Practical Exercise

“Oh.”  I didn’t quite roll my eyes.  Her description sounded to cover matters.

“And you all are studying?” I asked.

“I’m in Law,” Theo said.  He was short, chunkily built, with black hair and a matching mustache and goatee.  “I considered joining Barrister House, but they’re mostly interested in litigation, and I am that rara avis, someone interested in Constitutional Law.  That turns out to be a long program, eight years instead of six, to I have five years to go.”

“The rest of us are in Construction,” Francine explained. She was a tall, round-faced brunette.  Her speech had the slight softness characteristic of people from the distant South, which would also explain her pronounced suntan.  Her bright violet shirt and trousers were both cut extremely loose, except at the waist.

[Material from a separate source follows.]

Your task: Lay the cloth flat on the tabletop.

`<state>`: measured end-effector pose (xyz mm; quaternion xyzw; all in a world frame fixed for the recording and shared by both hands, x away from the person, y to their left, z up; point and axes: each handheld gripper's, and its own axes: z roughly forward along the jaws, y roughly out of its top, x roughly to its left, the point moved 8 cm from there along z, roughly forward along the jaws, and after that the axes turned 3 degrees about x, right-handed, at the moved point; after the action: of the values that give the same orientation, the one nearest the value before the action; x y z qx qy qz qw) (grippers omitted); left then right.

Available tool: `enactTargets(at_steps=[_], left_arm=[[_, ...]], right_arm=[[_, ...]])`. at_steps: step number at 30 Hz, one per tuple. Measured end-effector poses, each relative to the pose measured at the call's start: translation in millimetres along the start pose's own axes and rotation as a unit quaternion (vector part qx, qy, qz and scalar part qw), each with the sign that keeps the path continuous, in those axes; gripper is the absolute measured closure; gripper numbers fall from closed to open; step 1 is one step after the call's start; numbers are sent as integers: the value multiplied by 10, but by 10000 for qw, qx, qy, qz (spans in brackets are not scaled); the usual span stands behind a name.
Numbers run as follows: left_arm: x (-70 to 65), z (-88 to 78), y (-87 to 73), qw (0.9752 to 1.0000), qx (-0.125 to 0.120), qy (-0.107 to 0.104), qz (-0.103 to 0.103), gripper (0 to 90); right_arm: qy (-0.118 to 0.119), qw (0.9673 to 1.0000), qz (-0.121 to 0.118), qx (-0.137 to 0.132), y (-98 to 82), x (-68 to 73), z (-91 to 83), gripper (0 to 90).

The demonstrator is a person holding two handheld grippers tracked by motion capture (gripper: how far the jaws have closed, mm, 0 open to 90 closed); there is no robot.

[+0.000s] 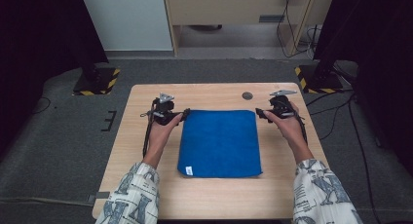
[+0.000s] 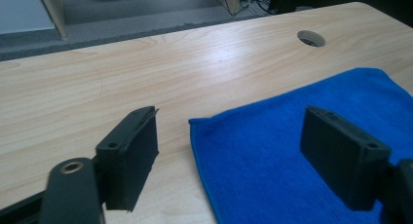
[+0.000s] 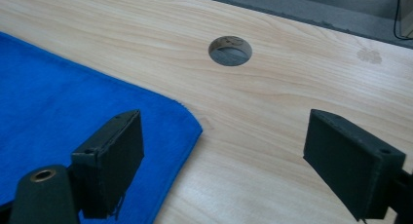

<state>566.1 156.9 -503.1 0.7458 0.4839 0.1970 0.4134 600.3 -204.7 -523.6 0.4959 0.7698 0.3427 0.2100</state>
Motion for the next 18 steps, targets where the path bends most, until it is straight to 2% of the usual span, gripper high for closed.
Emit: enactTargets(at_steps=[3, 5, 7, 10, 13, 18], left_arm=[[-31, -44, -20, 9999, -9, -101, -9, 169], [-54, -98, -62, 9998, 57, -129, 114, 151], [-59, -131, -82, 9997, 73, -223, 107, 129], [-80, -137, -110, 9993, 88, -338, 115, 97], [-89, -137, -138, 9992, 125, -357, 152, 86], [-98, -144, -249, 9988, 107, -455, 126, 80]], right_arm=[[39, 10000, -54, 24, -26, 35, -29, 148], [99, 9999, -14, -41, -45, 77, -63, 148], [160, 9999, -15, -64, -56, 115, -77, 146], [215, 9997, -89, -23, -73, 179, -76, 134], [274, 9996, -87, -12, -71, 224, -73, 133], [401, 9990, -211, 49, -72, 386, -58, 126]])
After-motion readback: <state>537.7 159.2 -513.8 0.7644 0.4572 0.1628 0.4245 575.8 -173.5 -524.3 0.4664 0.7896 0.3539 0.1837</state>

I could see low-level spellwork protecting them from food.  “We’re not all the same year, but Construction so focuses on niches that we’d mostly take different courses anyhow.  My interest is big windows, like the huge diamond windows in faculty offices.  Gail and Tad are in buildings.  If you want a large Hall to be stable, you tend to need specialty parts, like steel girders.  Their spellwork focuses on supplying them.”

“I do typefonts,” Marjorie said, “typefonts and paper and inks.”  Marjorie was almost as short as I am, with the amber-brown hair and clipped speech I’d been taught to associate with the distant east, even beyond the borders of the Commonality.

“We should talk,” I managed.  “House Triskittenion spends a lot of effort on specialty papers.  We have a pale-oak forest nearby, so we developed better colored papers and longer-lived white paper.  And I’m tasked with preparing typefont masters for clients.”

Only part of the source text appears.